Alternative Press Magazine

April 1994

The Downward Spiral

Nine Inch Nails (Trent Reznor's nom de musique) have bestowed another album full of pastoral folk ballads about courtly love, the wonders of Nature and God. Had you going there, huh? Actually Reznor's fans (all million or so of you) won't be surprised by his hook-wise industrial-dance turbulence or lyrical obsessions. Our man is still a mite disturbed. It's hard to know if his agitation is genuine or a pose, but regardless, aficionados of nihilism will definitely feast on The Downward Spiral.

I've largely ignored industrial-dance, including NIN's Pretty Hate Machine and Broken, with little regret. Except for Cabaret Volitaire, early Meat Beat Manifesto and 1000 Homo DJ's cover of Sabbath's 'Supernaut', the genre leaves me numb and headachy. Besides, I already know that televangelists are hypocrites, war is evil and killing animals is wrong. But Reznor has always displayed more pop sense than most of his industrial brethen (it is overwhelmingly a male sound) but his anguished howls caused the opposite of catharsis-I felt as if I'd implode if I absorbed that voice for longer than one song. Let the rich white suburban kids revel in industrial music, those sullen brats who wear their unearned angst as one more fashion accessory. This thing wasn't leading to heaven, to paraphrase Harry Crews. But you've gotta hand it to Reznor. He lays himself on the line, warts n' all, spewing his poisoned, self-abnegating thoughts for millions of strangers to hear. Reznor's so relentlessly bleak he must be sincere. Either that or he's hell of a method actor. Nobody (except maybe Mark Kozelek of Red House Painters) is taking confessional songwriting to Reznor's extremes. If he comes off sounding like a suicidal megalomaniac in primal scream therapy, so be it. It's a great spectacle, if nothing else. While Reznor's lyrics are affecting and amusing in their excessive darkness, his music-at times equally as extreme as the words-seems to have become more interesting in its use of strange textures and distortion.

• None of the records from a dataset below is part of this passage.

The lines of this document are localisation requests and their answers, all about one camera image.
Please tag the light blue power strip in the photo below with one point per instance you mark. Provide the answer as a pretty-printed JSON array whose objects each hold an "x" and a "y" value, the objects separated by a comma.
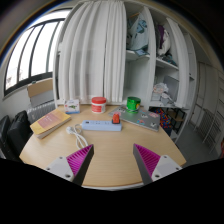
[{"x": 94, "y": 125}]

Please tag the small white and blue box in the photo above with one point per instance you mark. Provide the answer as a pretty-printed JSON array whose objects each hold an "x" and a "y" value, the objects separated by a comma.
[{"x": 72, "y": 106}]

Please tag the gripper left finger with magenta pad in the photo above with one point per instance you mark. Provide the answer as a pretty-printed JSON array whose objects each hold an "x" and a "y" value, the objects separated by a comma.
[{"x": 73, "y": 167}]

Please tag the black backpack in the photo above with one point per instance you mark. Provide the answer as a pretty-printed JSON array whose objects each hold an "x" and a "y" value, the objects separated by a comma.
[{"x": 14, "y": 135}]

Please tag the orange charger plug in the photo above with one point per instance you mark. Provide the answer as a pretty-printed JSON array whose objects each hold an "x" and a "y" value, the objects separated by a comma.
[{"x": 116, "y": 119}]

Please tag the white jar with red lid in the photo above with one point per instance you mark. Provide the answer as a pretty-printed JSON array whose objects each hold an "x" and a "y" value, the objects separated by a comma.
[{"x": 98, "y": 105}]

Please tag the yellow book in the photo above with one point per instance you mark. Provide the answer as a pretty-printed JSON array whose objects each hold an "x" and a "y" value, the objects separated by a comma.
[{"x": 49, "y": 122}]

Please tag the white radiator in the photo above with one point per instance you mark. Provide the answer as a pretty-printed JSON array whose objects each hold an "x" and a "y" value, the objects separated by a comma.
[{"x": 36, "y": 112}]

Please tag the window with black frame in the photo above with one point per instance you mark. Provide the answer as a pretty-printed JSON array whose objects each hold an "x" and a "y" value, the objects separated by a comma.
[{"x": 31, "y": 59}]

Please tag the cardboard box on radiator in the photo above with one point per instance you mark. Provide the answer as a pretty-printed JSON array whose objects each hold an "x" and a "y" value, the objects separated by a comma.
[{"x": 40, "y": 92}]

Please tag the grey laptop with stickers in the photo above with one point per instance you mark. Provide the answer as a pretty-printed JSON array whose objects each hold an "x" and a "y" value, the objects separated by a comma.
[{"x": 146, "y": 119}]

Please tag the white drying rack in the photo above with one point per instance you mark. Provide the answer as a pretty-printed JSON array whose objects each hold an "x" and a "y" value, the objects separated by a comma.
[{"x": 210, "y": 126}]

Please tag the green round tin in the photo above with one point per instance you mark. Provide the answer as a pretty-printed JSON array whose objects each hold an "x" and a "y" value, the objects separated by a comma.
[{"x": 133, "y": 103}]

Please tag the clothes on upper shelf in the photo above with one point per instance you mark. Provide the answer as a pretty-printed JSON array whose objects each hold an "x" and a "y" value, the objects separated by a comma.
[{"x": 137, "y": 38}]

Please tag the colourful box under shelf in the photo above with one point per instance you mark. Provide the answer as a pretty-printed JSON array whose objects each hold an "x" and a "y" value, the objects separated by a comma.
[{"x": 165, "y": 122}]

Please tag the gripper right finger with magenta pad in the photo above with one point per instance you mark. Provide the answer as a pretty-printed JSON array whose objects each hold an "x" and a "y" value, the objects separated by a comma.
[{"x": 153, "y": 167}]

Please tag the white shelving unit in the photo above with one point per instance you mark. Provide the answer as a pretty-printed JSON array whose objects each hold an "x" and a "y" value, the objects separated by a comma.
[{"x": 156, "y": 82}]

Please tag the white curtain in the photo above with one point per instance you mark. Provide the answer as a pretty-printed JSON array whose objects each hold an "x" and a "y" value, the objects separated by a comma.
[{"x": 92, "y": 48}]

The Downward Spiral may be less accessible than Pretty Hate Machine but Reznor's pop savvy still resonates often enough to assure his record company that it still has another platinum platter on its hands. Fortunately, those who dig noise and distortion won't go wanting either. Reznor's unhinged persona is in your face from moment one. "Mr. Self Destruct" barges in with a locomotive chug and stabbing guitars con mucho warpage, building to an annihilating intensity. Reznor charges up "Piggy", a subdued slinky number with subtle use of black noise and chilling synth miasma, over which he intones, "Nothing can stop me now/because I don't care anymore". That may be Trent's manifesto, unless it's "Your God is dead and no one cares/if there is a hell I'll see you there."

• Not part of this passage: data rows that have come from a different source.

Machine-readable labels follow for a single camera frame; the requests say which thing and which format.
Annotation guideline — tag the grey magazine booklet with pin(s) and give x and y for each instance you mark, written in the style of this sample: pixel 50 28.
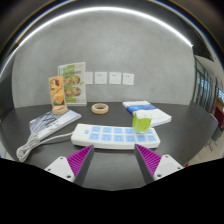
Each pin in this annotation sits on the grey magazine booklet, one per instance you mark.
pixel 49 123

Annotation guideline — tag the green white charger plug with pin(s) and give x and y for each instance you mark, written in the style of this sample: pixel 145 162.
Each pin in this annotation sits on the green white charger plug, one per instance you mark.
pixel 141 122

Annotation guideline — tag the green acrylic sign holder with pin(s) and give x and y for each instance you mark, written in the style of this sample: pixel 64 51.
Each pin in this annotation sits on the green acrylic sign holder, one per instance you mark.
pixel 73 76

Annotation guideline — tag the white blue power strip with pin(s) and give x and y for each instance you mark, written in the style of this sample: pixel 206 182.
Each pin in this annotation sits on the white blue power strip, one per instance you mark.
pixel 112 137

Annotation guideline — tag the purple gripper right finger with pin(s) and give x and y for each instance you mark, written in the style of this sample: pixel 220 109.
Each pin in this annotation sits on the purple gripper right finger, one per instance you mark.
pixel 154 166

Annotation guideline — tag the white wall socket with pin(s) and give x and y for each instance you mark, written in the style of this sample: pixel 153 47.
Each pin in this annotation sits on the white wall socket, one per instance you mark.
pixel 100 77
pixel 128 79
pixel 115 77
pixel 89 77

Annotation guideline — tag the masking tape roll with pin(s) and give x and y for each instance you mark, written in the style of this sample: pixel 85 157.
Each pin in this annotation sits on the masking tape roll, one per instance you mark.
pixel 100 108

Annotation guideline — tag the orange menu on wooden stand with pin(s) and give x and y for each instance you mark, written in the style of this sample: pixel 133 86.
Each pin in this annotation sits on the orange menu on wooden stand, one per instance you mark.
pixel 57 95

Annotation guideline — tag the white blue book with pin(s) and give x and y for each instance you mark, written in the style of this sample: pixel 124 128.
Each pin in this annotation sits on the white blue book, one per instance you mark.
pixel 144 109

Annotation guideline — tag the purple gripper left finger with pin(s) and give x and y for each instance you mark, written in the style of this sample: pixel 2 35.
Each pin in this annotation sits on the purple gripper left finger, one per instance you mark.
pixel 74 167

More unconventional sounds appear on the funky-as-hell "Ruiner", wherein a synth imitates a malfunctioning windshield wiper. A nasty guitar solo contributes to the track's epic chaos. In "Eraser", my favorite cut here, Reznor screams as if his dick's been struck by lightning, "hate me/smash me/erase me/kill me" over an ominous synth drone and some Bad Moon Rising era Sonic Youth guitar plinks. After this madness the gothic, funereal instrumental beauty of "A Warm Place" nicely drains the tension. On "Closer" Reznor wields Prince's lubricious rhythms to Gary Numan's frozen waterfall synth majesty. This is robotic electrosoul whose subtext is that sex can never go too far, that too much is not enough. It could be a hit single if it weren't for the line "I want to fuck you like an animal."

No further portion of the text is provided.